I'm interested to hear this community's take on what an alternative to vmware is. And I'm not talking about just ESX, I'm talking about their entire ecosystem including vsphere and all of it's features that an enterprise environment depends on.

2 comments

No two environments are the same. Instead of looking for a like for like total replacement (even though you actually don't use all VMware features or use some only because they were the only way possible in VMware's ecosystem and not because they're actually any good (vRA, Log Insight)), evaluate your actual needs and what do you need to run under what conditions. You'll probably end up discovering that any of Proxmox, OpenStack Nutanux, oVirt, Ganetti, Kubernetes (with or without KubeVirt), Nomad (with or without VMs) will cover most if not all that you need.
You will also probably end up discovering your costs drastically inflate. There is a reason why companies stick with bundled products. Find a way to bundle that mismash of software you mentioned into a single pane of glass with a 4 year support guarantee and you will be rich.

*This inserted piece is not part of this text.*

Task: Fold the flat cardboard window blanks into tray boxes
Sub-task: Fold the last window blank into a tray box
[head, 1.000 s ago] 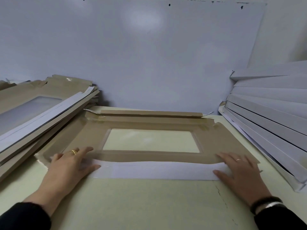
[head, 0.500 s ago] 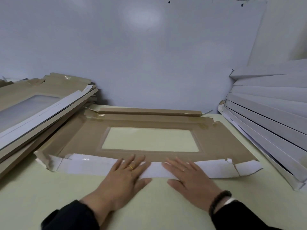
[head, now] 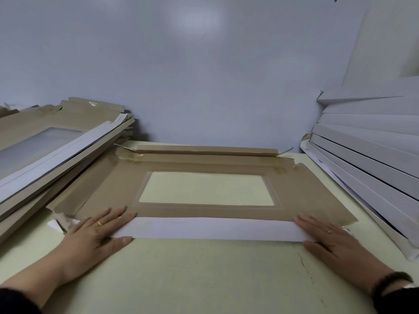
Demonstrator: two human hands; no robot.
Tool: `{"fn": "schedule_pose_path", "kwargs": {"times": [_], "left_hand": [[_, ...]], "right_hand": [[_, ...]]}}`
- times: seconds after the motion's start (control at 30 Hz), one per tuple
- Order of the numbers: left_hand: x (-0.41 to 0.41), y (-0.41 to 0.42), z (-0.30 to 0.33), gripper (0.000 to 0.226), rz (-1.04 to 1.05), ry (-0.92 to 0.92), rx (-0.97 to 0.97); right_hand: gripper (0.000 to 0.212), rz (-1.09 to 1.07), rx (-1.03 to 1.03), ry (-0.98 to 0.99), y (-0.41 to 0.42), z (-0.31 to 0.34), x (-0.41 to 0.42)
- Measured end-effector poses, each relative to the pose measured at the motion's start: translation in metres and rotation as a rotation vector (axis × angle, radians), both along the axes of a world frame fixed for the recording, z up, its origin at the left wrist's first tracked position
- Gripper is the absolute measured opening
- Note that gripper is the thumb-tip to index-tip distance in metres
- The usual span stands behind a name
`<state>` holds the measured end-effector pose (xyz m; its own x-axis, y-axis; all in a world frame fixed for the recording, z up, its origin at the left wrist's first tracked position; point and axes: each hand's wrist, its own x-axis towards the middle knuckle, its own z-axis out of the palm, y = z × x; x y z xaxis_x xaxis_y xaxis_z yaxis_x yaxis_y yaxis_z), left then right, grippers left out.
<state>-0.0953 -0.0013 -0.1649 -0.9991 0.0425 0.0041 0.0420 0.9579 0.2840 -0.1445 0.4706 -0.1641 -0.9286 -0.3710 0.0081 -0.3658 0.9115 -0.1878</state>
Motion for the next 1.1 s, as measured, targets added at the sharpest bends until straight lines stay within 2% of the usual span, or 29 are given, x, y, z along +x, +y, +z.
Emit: {"fn": "schedule_pose_path", "kwargs": {"times": [0.07,0.13,0.27,0.33,0.37,0.4,0.43,0.47,0.5,0.53,0.7,0.83,0.87,0.9,0.97,1.03,1.1], "left_hand": [[0.0,-0.006,0.001,0.11,-0.017,0.003,0.036],[-0.001,-0.007,0.003,0.099,-0.034,0.029,0.067],[0.002,-0.001,0.003,0.046,-0.024,0.225,0.111],[0.006,0.002,0.008,0.019,-0.017,0.324,0.184],[0.007,0.002,0.01,0.013,-0.023,0.358,0.207],[0.009,0.004,0.014,0.02,-0.024,0.382,0.209],[0.01,0.003,0.014,0.032,-0.031,0.411,0.204],[0.012,0.003,0.017,0.03,-0.011,0.419,0.187],[0.01,-0.001,0.014,0.022,0.003,0.44,0.17],[0.01,-0.001,0.014,0.025,0.048,0.444,0.144],[0.003,-0.009,0.012,0.034,0.304,0.325,0.163],[-0.005,-0.003,0.015,0.024,0.377,0.301,-0.011],[-0.005,0.002,0.017,0.022,0.388,0.317,-0.077],[-0.005,0.009,0.016,0.025,0.359,0.342,-0.119],[-0.007,0.042,0.014,0.043,0.146,0.391,-0.104],[-0.011,0.095,0.011,0.048,-0.056,0.3,-0.086],[-0.02,0.137,-0.002,0.053,-0.12,0.165,-0.077]], "right_hand": [[0.045,-0.006,-0.043,0.008,-0.001,0.002,0.001],[0.045,-0.022,-0.113,0.029,-0.002,0.004,0.003],[0.04,-0.142,-0.178,0.064,-0.002,0.004,0.004],[0.031,-0.217,-0.2,0.143,-0.004,0.006,0.006],[0.023,-0.221,-0.213,0.211,-0.005,0.007,0.007],[0.016,-0.194,-0.214,0.284,-0.005,0.008,0.008],[0.021,-0.179,-0.209,0.359,-0.006,0.009,0.009],[0.029,-0.177,-0.206,0.417,-0.006,0.01,0.011],[0.031,-0.186,-0.204,0.444,-0.006,0.012,0.012],[0.028,-0.198,-0.193,0.465,-0.004,0.012,0.012],[0.033,-0.377,-0.199,0.371,-0.002,0.01,0.004],[0.01,-0.415,-0.144,0.279,-0.008,0.013,-0.001],[0.013,-0.419,-0.109,0.279,-0.012,0.014,0.0],[0.021,-0.39,-0.097,0.289,-0.019,0.015,0.001],[0.042,-0.203,-0.108,0.318,-0.046,0.016,0.004],[0.049,0.078,-0.061,0.343,-0.091,0.013,0.008],[0.047,0.253,-0.048,0.208,-0.133,0.004,0.009]]}}
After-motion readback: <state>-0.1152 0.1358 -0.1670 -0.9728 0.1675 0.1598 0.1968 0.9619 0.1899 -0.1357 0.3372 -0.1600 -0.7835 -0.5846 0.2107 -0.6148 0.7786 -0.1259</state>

You will quickly find out why it hasn’t been done and why Redhat and Microsoft look so promising after all

Ha, nonsense. VMware products are notoriously super expensive. From discussions with people at organisation switching to alternatives, their cost are going down 30-50%, with all the added benefits of a proper modern orchestrator instead of an obsolete hardware simulator. (Stuff like having a way of securely introducing secrets or security authenticating workloads, or integrated deployments, healthchecks, etc.)

Also, "bundled" stuff constraints you. You're forced into using VMware's crap orchestrator or log management tool because it's the one that works best with the mess that is other VMware products.

OpenStack
So 10 years ago I was part of a project which pitted VMware vsphere against openstack. VMware was cheaper opex by a factor of 4 and they were using ESXi as the hypervisor. Openstack is a non starter for enterprise environments.

Now with containers and kubernetes being the standard, openstack is another very very heavy distribution your organization must maintain

> VMware was cheaper opex by a factor of 4 and they were using ESXi as the hypervisor

How could it be 4x cheaper in Opex when OpenStack is an open source project with multiple competing vendors available if you want support? In terms of non-licensing costs, OpenStack has a few more services that need to be deployed separately, but I don't see that costing 4x, especially when those services often don't have VMware equivalents.

OpenStack's got Magnum for that need.

The framework for deployment has vastly improved.